LOL, the honker unfriended me over a comment I made on a political video he shared. Then I took it a step further and blocked the bastard. Never really liked him anyway. Never seemed to have much in common. I don’t know if he misunderstood my comment or I misunderstood the video, but either way, I don’t give a shit—as long as he doesn’t tangle with me. Whether he likes it or not, I’m from here. He isn’t. I also don’t give a shit if he finds or is aware of this blog since I have pretty much ended up sharing it with a lot of people on Facebook by now.

I heard about five bangs of a hammer and thought, oh, here we go, it’s time to get obnoxious because he doesn’t like me. But then I realized the golf cart was gone, so it was probably coming from Ray’s place. I’m sure he’ll still be obnoxious anyway because that’s what he does regardless, and I can tell he’s not done with his projects. Some days he’s out all day and I don’t even know he exists. Other days he’s puttering about.

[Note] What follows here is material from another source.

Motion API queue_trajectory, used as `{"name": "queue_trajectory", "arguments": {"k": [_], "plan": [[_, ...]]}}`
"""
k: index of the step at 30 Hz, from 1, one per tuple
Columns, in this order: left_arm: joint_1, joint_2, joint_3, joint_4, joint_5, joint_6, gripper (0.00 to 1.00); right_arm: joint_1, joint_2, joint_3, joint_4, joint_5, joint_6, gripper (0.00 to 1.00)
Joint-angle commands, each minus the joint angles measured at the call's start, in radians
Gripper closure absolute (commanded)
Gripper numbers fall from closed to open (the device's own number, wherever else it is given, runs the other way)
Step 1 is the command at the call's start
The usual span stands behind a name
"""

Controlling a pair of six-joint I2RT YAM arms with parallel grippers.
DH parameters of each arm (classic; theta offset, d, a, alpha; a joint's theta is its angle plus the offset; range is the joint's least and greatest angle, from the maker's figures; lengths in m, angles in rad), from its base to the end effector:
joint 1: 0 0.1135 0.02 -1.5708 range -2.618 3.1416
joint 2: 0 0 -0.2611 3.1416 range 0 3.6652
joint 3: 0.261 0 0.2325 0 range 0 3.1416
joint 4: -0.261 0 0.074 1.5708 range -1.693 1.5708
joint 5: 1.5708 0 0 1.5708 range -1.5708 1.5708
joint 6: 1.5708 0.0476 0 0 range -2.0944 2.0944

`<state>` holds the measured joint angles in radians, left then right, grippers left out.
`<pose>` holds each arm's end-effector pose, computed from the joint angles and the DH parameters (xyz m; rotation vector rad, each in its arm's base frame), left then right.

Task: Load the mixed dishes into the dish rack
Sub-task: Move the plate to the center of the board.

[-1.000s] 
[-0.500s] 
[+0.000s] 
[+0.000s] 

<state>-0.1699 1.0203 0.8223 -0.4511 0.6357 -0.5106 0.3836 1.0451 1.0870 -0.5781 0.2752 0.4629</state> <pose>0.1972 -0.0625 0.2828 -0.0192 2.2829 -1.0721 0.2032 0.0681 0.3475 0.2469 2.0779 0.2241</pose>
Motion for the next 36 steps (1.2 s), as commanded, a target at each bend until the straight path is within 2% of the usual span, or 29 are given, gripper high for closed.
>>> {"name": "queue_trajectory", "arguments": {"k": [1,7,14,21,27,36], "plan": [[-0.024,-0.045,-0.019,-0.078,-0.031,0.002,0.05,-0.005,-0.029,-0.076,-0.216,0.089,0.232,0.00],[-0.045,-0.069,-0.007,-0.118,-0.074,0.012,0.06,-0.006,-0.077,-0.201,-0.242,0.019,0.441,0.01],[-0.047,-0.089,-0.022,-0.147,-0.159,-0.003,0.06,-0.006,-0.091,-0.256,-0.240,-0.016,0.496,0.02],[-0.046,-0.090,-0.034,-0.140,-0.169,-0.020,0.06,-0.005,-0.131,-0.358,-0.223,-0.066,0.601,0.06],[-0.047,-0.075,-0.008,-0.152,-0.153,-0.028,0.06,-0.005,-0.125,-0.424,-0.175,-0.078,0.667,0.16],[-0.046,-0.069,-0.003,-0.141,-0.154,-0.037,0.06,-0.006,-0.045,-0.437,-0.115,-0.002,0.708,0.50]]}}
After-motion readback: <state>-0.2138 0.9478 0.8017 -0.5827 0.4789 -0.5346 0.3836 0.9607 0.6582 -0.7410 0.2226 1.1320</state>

Today is Andy’s birthday. He’s 64. We’re both getting old yet have many years left. Well, he may live another 20 or more years, but I don’t expect to live the 25 more years I likely would if I didn’t go when Tom goes. While women tend to make it to their mid-to-late 80s and guys tend to make it to their early-to-mid 80s these days, I’m thinking I’m going sometime in my 70s.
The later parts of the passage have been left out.